**TASK GOAL**: Whenever the string "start" turns up in a line below, that line should be copied.

**DATA BLOCK**:
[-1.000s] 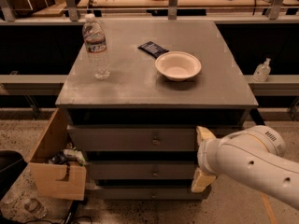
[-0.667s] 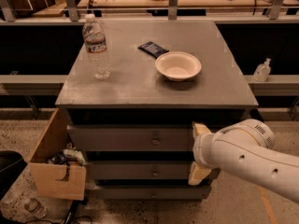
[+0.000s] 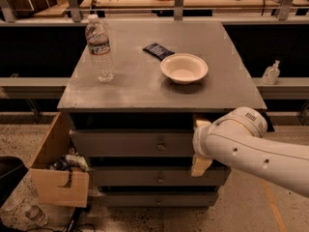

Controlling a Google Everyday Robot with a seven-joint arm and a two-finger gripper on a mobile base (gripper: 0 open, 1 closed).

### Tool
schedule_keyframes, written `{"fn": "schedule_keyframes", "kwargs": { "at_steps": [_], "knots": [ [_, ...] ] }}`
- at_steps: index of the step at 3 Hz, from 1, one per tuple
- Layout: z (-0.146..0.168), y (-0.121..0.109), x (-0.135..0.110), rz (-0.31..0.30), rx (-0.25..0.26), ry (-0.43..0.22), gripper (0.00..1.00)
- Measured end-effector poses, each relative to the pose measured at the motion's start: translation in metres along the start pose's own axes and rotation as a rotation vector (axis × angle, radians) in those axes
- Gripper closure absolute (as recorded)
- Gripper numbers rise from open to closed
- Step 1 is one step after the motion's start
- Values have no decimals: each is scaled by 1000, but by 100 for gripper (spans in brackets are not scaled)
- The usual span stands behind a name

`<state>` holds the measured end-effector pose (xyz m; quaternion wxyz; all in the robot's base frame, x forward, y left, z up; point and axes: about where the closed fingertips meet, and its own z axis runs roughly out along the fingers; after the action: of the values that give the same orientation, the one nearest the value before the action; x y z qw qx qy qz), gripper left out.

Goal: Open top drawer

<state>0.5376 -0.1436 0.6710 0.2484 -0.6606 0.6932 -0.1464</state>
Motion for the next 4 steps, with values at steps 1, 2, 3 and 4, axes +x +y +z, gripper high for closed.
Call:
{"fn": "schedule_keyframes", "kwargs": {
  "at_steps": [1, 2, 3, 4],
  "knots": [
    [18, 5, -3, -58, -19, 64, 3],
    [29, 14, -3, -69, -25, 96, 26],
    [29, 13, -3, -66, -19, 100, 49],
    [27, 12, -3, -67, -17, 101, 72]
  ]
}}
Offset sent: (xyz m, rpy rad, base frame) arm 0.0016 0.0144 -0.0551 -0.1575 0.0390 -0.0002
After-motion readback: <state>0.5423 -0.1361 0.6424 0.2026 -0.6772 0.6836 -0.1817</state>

**RESPONSE**:
- Measured end-effector poses, each relative to the pose measured at the motion's start: translation in metres along the start pose's own axes and rotation as a rotation vector (axis × angle, radians) in those axes
- Step 1 is one step after the motion's start

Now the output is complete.